◆ DATA EXCERPT:

Segment Open

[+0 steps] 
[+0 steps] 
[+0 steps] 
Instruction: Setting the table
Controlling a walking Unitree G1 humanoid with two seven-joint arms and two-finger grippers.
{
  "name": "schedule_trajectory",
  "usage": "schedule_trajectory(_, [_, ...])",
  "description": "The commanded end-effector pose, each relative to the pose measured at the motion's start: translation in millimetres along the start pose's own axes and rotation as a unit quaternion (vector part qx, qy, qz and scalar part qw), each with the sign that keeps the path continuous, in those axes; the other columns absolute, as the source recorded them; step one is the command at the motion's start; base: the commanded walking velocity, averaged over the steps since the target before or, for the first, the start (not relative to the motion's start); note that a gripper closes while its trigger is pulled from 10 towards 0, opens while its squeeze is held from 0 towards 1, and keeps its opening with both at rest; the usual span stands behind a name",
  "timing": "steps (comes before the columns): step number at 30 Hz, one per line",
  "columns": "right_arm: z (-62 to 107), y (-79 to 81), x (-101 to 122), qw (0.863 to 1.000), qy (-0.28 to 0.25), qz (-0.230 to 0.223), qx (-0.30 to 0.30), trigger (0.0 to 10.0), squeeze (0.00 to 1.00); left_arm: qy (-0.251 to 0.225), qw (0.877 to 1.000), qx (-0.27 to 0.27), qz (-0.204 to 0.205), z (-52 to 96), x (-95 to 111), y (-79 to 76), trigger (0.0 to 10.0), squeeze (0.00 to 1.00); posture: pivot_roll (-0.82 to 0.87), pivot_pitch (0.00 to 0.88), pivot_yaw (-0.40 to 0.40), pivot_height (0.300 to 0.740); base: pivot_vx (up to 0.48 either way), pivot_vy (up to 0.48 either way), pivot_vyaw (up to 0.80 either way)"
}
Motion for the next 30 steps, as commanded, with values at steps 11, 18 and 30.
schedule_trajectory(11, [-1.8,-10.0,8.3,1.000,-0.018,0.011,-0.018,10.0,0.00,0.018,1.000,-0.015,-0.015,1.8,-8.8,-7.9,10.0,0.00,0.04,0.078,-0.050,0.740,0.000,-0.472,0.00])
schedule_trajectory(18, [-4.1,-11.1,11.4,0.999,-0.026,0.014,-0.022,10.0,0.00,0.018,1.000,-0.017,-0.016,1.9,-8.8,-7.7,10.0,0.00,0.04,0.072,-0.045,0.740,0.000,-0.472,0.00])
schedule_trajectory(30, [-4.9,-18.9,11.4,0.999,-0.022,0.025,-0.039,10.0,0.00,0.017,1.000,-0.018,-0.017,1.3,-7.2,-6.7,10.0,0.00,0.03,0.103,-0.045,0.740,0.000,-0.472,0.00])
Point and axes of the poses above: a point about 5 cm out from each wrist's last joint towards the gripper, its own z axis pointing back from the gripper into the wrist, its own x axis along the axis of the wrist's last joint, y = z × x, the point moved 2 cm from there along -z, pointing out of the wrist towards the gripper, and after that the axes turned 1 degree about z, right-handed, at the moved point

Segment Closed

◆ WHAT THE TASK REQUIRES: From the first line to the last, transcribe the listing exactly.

◆ OUTPUT:
[+0 steps] 
[+0 steps] 
[+0 steps] 
Instruction: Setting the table
Controlling a walking Unitree G1 humanoid with two seven-joint arms and two-finger grippers.
{
  "name": "schedule_trajectory",
  "usage": "schedule_trajectory(_, [_, ...])",
  "description": "The commanded end-effector pose, each relative to the pose measured at the motion's start: translation in millimetres along the start pose's own axes and rotation as a unit quaternion (vector part qx, qy, qz and scalar part qw), each with the sign that keeps the path continuous, in those axes; the other columns absolute, as the source recorded them; step one is the command at the motion's start; base: the commanded walking velocity, averaged over the steps since the target before or, for the first, the start (not relative to the motion's start); note that a gripper closes while its trigger is pulled from 10 towards 0, opens while its squeeze is held from 0 towards 1, and keeps its opening with both at rest; the usual span stands behind a name",
  "timing": "steps (comes before the columns): step number at 30 Hz, one per line",
  "columns": "right_arm: z (-62 to 107), y (-79 to 81), x (-101 to 122), qw (0.863 to 1.000), qy (-0.28 to 0.25), qz (-0.230 to 0.223), qx (-0.30 to 0.30), trigger (0.0 to 10.0), squeeze (0.00 to 1.00); left_arm: qy (-0.251 to 0.225), qw (0.877 to 1.000), qx (-0.27 to 0.27), qz (-0.204 to 0.205), z (-52 to 96), x (-95 to 111), y (-79 to 76), trigger (0.0 to 10.0), squeeze (0.00 to 1.00); posture: pivot_roll (-0.82 to 0.87), pivot_pitch (0.00 to 0.88), pivot_yaw (-0.40 to 0.40), pivot_height (0.300 to 0.740); base: pivot_vx (up to 0.48 either way), pivot_vy (up to 0.48 either way), pivot_vyaw (up to 0.80 either way)"
}
Motion for the next 30 steps, as commanded, with values at steps 11, 18 and 30.
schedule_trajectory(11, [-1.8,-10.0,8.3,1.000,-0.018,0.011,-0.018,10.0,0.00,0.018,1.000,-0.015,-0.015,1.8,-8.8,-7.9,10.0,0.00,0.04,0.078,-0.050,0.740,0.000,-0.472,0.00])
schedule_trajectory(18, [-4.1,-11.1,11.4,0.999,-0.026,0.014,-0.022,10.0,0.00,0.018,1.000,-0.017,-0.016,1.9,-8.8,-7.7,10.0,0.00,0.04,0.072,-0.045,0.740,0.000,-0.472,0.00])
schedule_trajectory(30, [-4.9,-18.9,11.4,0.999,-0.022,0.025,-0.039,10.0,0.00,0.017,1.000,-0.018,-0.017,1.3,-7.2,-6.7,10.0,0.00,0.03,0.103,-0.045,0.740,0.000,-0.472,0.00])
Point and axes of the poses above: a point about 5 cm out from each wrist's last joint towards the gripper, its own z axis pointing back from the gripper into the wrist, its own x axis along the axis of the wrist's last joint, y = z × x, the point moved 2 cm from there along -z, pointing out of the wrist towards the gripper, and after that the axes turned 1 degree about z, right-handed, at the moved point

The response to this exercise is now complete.